I can't see anything wrong with it. It compiles without warnings on NT and seems 
to run and work. You're running testcases that shows this fixes the bug?
The latest patch works for on the tip of nsLDAPDataSource.js.
a=brendan@mozilla.org modulo whitespace whining.

/be
Yeah, dmose and I have verified that it gives privileges to his LDAP closures,
and stuff, and stepping around with the debugger I can see where it gets called
to check the principal.

Going in!
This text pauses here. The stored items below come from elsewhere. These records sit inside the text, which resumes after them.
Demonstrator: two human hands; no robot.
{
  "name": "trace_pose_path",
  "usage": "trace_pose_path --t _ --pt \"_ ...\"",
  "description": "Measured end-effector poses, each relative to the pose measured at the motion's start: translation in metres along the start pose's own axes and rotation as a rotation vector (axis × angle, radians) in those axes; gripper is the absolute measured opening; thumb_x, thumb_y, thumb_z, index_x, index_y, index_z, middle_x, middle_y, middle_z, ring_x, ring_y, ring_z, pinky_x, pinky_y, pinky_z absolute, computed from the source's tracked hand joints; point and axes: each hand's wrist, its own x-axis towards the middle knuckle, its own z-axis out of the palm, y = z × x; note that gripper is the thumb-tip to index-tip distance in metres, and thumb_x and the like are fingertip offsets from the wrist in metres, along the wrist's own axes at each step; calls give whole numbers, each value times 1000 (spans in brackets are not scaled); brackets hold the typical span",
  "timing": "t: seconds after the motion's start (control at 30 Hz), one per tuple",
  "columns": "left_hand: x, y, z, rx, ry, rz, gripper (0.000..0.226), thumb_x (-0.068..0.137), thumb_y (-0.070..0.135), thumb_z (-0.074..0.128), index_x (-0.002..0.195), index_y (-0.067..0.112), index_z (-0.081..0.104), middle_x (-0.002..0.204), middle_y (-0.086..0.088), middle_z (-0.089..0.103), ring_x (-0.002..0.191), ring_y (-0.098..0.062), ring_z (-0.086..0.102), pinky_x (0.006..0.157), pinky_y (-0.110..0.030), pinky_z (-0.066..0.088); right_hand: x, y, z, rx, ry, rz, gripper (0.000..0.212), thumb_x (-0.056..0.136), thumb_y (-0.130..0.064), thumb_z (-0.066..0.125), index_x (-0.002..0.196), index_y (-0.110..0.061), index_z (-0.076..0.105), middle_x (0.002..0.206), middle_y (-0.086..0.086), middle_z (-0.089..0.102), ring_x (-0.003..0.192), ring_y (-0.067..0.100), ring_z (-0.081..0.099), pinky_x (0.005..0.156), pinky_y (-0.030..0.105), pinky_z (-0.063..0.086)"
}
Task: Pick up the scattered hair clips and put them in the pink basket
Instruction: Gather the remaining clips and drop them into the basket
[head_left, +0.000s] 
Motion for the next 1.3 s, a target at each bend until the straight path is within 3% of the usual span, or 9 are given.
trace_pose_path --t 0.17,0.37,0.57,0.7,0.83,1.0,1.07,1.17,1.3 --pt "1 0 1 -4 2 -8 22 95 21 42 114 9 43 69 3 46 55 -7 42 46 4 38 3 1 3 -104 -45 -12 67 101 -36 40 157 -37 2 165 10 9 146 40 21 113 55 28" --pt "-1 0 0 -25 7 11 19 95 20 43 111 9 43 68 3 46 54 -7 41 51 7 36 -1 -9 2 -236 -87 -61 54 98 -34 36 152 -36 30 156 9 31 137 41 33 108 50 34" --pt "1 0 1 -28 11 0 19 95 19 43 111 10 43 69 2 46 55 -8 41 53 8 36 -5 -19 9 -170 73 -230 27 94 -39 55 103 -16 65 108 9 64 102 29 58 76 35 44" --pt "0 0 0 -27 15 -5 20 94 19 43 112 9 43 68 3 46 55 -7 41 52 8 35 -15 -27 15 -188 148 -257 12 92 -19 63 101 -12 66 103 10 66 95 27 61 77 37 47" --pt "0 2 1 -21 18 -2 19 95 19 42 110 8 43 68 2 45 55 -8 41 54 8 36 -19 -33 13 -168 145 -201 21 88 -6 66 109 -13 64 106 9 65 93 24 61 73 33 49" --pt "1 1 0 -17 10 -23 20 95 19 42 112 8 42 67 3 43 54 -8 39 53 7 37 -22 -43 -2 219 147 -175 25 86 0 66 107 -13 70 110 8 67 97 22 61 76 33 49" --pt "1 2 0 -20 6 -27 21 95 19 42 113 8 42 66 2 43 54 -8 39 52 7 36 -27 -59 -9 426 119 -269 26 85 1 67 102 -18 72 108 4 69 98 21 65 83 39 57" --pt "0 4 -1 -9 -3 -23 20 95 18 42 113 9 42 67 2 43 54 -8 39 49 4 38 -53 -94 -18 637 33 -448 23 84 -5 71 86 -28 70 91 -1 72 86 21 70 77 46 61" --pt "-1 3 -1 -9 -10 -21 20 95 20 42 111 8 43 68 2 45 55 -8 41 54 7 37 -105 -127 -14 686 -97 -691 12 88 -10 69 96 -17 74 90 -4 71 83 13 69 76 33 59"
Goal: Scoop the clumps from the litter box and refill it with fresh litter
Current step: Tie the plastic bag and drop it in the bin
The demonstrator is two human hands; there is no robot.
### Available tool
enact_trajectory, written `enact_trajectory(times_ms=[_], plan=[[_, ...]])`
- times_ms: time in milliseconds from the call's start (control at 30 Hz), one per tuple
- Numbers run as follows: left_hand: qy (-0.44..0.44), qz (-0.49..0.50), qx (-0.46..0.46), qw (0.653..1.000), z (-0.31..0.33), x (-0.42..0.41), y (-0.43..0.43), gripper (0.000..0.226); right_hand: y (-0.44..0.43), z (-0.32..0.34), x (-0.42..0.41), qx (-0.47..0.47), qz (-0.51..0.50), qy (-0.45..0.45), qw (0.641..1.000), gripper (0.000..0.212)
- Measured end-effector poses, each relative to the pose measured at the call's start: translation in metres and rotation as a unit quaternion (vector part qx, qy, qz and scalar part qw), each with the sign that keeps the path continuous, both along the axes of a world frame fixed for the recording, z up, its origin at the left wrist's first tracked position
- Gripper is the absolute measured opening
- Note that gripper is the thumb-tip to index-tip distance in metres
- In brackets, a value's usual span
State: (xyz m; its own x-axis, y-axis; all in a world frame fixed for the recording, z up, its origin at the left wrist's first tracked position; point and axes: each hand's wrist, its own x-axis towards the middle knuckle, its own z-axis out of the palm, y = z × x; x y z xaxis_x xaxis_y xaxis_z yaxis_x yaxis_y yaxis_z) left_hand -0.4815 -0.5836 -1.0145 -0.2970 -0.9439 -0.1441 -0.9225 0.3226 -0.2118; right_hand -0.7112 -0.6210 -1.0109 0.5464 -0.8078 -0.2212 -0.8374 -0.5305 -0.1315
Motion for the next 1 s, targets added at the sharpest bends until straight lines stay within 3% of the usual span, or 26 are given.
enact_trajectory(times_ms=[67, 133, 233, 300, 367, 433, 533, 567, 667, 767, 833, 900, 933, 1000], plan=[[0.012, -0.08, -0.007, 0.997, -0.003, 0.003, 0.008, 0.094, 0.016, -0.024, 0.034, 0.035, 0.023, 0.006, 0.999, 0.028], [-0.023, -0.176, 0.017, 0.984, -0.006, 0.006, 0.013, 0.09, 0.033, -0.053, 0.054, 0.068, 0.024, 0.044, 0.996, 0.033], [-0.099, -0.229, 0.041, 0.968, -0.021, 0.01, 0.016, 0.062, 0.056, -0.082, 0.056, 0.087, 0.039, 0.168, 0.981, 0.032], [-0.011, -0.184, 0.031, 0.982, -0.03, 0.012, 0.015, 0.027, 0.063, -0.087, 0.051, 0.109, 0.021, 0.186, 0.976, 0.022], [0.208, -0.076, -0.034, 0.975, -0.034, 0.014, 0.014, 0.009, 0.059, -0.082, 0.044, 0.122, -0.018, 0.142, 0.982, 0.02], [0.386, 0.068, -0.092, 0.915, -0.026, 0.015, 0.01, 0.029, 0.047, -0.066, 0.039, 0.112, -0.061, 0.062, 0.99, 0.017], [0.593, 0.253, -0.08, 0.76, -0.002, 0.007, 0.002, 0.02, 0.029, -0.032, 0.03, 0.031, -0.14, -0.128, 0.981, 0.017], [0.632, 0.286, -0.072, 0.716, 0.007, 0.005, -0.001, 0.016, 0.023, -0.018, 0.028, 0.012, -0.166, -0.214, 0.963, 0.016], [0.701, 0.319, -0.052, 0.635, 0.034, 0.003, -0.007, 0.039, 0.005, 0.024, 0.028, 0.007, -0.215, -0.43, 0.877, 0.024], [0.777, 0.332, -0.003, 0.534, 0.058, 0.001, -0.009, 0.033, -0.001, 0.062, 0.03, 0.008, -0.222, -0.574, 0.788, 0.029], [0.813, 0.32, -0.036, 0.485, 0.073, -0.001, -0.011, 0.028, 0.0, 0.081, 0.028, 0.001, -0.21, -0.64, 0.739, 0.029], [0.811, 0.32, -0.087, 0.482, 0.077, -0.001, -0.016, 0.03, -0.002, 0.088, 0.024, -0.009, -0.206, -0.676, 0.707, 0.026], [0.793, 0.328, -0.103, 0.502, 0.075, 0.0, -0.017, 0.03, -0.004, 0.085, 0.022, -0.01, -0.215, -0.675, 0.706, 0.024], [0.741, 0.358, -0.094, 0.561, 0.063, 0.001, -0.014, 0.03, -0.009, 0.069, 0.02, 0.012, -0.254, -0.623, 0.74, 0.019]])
Thanks, all!
Status: ASSIGNED → RESOLVED
Closed: 24 years ago
QA Contact: czhang → junruh
Verified per shaver@mozilla.org's comments.
Status: RESOLVED → VERIFIED
mid-air collision ? / bugzilla cleanup
Reopening (current State: verified and no resolution)
Status: VERIFIED → REOPENED
fixed
Status: REOPENED → RESOLVED
Closed: 24 years ago24 years ago
Resolution: --- → FIXED
and verfied....
Status: RESOLVED → VERIFIED
This patch adds the code: 

+    nsCOMPtr<nsIScriptObjectPrincipal> backstagePass =
+      new BackstagePass(mSystemPrincipal);

and if one just starts a browser with XPCOM_MEM_BLOAT_LOG and closes it, it will
show a leak of a BackstagePass. Is it certain that this doesn't leak? (It is the
only file that allocates BackstagePasses according to lxr). 
There's a well-known leak that entrains the backstage pass, but this bug's fix
did not introduce that leak.  Cc'ing stephend and dbaron.